---- ENTRIES SUPPLIED

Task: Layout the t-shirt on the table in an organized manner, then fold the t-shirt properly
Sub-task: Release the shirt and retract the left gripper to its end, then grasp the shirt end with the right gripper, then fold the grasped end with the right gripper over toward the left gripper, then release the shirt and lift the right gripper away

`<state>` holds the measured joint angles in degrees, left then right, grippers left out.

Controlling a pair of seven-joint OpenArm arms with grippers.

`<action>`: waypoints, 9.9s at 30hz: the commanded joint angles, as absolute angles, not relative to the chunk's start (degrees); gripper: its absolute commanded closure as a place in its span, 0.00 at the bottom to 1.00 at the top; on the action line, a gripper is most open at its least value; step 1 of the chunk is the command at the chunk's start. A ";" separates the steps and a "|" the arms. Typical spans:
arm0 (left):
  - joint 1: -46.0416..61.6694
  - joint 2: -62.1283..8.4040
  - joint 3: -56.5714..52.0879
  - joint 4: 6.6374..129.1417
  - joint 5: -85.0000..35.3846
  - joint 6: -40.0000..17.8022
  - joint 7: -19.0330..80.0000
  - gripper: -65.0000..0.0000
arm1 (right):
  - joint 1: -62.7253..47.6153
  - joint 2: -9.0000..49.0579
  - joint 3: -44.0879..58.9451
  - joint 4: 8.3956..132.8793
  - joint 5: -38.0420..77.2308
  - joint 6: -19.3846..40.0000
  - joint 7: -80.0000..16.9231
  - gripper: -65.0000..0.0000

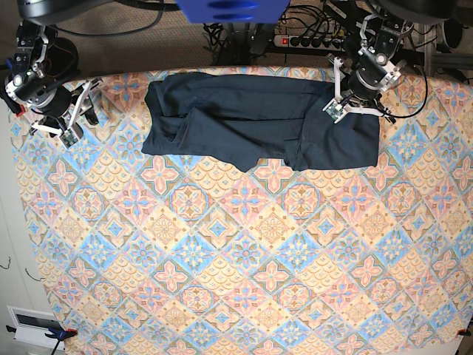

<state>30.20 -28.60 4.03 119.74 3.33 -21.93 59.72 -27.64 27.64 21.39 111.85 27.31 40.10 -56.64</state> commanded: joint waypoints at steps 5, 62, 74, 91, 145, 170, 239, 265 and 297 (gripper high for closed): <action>30.73 -29.49 -2.07 120.84 -6.73 -21.58 59.30 1.00 | -27.38 28.70 22.02 112.66 27.82 40.00 -55.69 0.64; 22.46 -29.76 -19.91 98.24 -32.13 -20.97 71.78 0.58 | -26.24 27.56 21.49 112.75 27.82 40.00 -55.96 0.64; 20.79 -29.49 -19.56 98.86 -25.71 -21.05 71.78 0.57 | -26.24 27.47 21.49 112.75 27.82 40.00 -55.96 0.64; 22.81 -28.88 -33.27 103.16 -58.07 -24.66 72.22 0.58 | -26.24 27.82 11.65 112.92 27.91 40.00 -60.44 0.64; 22.46 -24.40 -33.10 100.44 -58.68 -24.66 72.13 0.58 | -12.79 12.53 8.31 83.91 65.01 40.00 -70.02 0.43; 22.46 -24.31 -33.10 100.44 -59.03 -24.66 72.04 0.58 | -0.40 15.43 17.54 83.91 49.98 40.00 -69.93 1.00; 13.93 -6.37 -21.05 91.03 -34.86 -24.40 60.79 1.00 | 8.31 1.27 -56.57 100.26 -14.55 40.00 -56.31 0.60; 14.29 -8.75 -20.97 98.68 -39.52 -24.66 61.76 1.00 | -2.24 8.22 -15.96 112.66 8.13 40.00 -50.95 0.66; -4.53 -5.05 -12.35 83.65 -23.87 -20.18 60.97 1.00 | 1.54 14.90 -34.51 110.29 17.10 40.00 -56.84 0.66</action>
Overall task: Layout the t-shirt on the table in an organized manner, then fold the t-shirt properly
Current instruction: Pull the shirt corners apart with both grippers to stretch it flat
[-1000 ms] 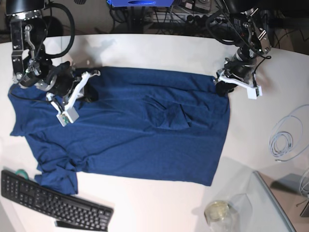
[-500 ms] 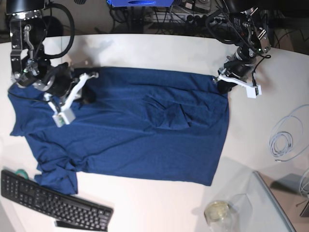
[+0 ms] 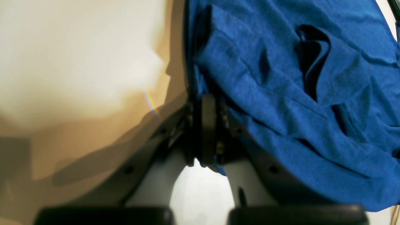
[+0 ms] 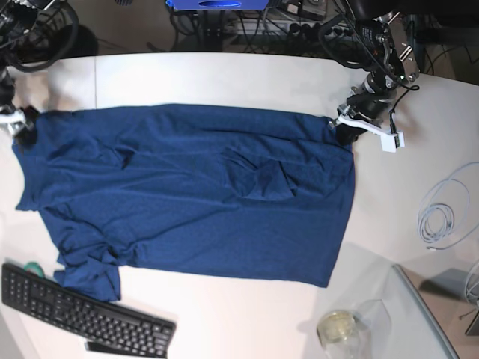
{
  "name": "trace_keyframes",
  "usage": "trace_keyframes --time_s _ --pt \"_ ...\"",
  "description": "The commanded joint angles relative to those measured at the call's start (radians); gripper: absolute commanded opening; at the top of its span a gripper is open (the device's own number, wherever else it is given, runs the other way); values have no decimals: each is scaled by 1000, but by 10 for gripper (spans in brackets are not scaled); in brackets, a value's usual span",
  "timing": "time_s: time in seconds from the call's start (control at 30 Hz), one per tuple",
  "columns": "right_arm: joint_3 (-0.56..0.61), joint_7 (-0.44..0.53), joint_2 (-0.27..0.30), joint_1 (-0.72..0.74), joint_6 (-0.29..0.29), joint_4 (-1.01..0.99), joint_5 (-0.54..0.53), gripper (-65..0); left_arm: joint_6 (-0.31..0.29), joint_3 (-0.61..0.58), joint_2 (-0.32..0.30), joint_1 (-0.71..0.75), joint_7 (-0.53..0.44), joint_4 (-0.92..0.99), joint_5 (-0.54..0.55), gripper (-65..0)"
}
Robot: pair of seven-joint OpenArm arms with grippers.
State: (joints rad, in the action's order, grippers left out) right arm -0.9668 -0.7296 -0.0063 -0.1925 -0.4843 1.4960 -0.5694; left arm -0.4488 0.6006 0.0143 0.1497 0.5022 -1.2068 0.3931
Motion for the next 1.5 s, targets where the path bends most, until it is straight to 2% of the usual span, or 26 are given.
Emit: trace_keyframes --time_s 0.0,0.17,0.3,0.57,0.73,0.87,0.9,1.03,1.23,1.47 --pt "-13 15 6 18 -9 -16 -22 -272 12 0 -1 4 34 -3 -26 -650" --pt "-54 -43 9 43 -15 -173 -22 -284 12 0 -10 4 34 -3 -26 -650" --pt "-59 -40 10 77 -17 -283 -22 -284 12 0 -23 6 36 -3 -26 -650" --pt "-60 -37 91 164 -17 -481 -22 -285 12 2 -23 6 36 -3 -26 -650" --pt "-57 63 98 167 -17 -492 -21 -288 12 2 -23 6 36 -3 -26 -650" --pt "-59 91 101 166 -17 -493 -21 -290 12 2 -23 6 36 -3 -26 -650" --pt "-59 92 101 166 -17 -493 -21 -302 12 2 -23 6 36 -3 -26 -650" --pt "-59 94 102 173 -17 -493 -21 -431 12 2 -23 6 36 -3 -26 -650" --pt "-59 95 105 192 -12 -544 -18 -440 12 2 -23 9 36 -3 -26 -650" --pt "-59 95 141 213 -15 -644 -22 -459 12 2 -23 20 36 -3 -26 -650"
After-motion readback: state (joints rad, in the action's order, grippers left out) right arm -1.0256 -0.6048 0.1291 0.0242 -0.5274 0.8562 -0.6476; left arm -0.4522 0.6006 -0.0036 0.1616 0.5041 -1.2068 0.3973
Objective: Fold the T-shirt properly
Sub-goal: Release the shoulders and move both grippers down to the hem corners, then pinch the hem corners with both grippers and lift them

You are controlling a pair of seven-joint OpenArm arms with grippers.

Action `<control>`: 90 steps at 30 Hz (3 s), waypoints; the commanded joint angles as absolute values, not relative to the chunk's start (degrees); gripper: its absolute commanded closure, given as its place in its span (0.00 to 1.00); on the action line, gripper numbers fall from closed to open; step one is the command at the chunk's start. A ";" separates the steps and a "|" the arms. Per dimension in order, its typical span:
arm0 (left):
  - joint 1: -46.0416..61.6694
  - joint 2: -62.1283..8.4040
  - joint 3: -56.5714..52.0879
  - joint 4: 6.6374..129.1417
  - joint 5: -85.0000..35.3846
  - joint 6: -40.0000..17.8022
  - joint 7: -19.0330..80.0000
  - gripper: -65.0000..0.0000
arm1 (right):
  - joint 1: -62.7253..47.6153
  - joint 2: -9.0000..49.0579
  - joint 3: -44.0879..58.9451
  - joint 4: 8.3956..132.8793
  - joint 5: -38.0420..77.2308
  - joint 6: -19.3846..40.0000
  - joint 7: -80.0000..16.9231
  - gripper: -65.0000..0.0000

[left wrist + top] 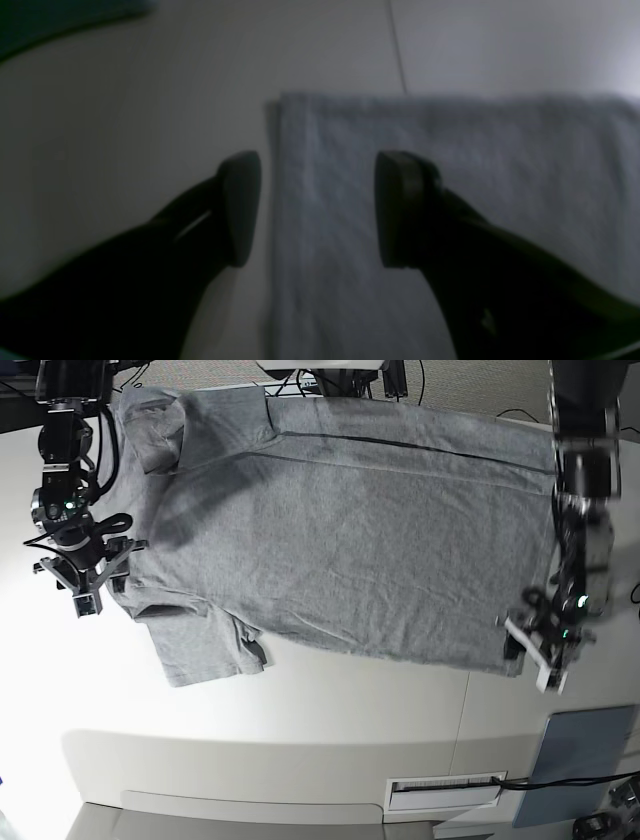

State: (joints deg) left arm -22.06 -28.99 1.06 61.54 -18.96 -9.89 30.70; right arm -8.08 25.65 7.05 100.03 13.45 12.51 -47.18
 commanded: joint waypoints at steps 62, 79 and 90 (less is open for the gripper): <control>-45.50 -26.33 5.50 16.86 -17.17 -20.64 12.01 0.47 | 3.75 26.48 7.55 87.64 16.08 13.52 -51.09 0.55; -40.82 -23.81 5.50 16.88 -13.50 -24.53 13.74 0.82 | 3.64 26.48 7.55 87.64 16.08 13.50 -53.89 0.55; -41.10 -23.81 5.50 16.88 -12.84 -22.15 13.67 1.00 | 5.52 26.28 7.55 84.31 13.69 16.88 -46.30 0.55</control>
State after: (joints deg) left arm -40.51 -23.57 5.45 16.91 -14.17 -22.33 10.90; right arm 4.25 25.41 7.09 83.37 13.56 17.56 -47.62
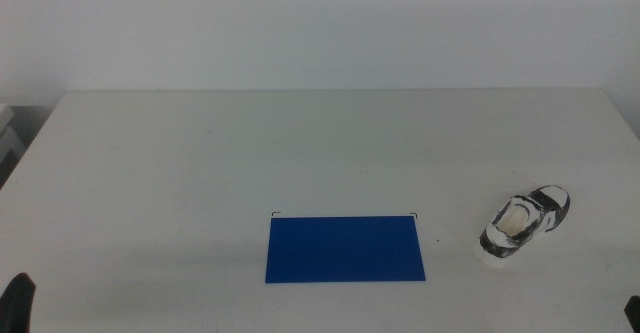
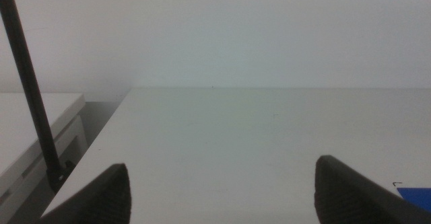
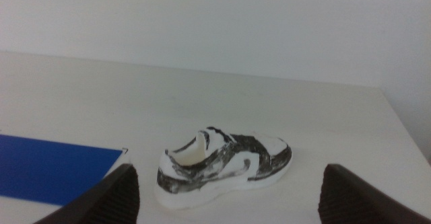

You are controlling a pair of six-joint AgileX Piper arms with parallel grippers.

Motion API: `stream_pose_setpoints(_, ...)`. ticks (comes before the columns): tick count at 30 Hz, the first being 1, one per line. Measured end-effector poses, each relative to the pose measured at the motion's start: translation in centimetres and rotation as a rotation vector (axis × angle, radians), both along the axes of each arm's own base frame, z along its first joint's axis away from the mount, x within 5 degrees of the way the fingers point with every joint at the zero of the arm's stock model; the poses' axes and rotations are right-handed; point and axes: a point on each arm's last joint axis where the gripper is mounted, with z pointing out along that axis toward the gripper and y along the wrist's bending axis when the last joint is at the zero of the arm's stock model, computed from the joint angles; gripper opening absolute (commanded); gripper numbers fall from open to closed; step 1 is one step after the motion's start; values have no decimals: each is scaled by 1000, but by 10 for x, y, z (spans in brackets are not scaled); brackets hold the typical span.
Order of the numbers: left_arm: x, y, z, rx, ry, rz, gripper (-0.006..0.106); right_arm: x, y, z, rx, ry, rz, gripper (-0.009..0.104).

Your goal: Use one arm to grab the shoe from the table and place it on the mat.

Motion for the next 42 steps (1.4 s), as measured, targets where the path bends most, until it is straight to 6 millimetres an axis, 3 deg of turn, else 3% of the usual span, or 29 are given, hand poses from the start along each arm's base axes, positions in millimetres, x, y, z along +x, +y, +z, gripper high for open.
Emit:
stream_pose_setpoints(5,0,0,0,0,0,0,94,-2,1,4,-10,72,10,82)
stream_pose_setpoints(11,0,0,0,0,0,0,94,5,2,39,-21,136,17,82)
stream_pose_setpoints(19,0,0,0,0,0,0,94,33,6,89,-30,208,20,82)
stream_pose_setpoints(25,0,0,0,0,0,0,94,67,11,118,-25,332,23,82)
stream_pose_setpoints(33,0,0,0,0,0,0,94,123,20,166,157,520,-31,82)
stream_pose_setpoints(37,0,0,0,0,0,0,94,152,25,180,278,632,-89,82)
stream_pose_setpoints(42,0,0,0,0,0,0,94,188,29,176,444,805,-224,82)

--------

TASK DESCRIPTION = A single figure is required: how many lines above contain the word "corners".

SOLUTION FOR THIS TASK = 2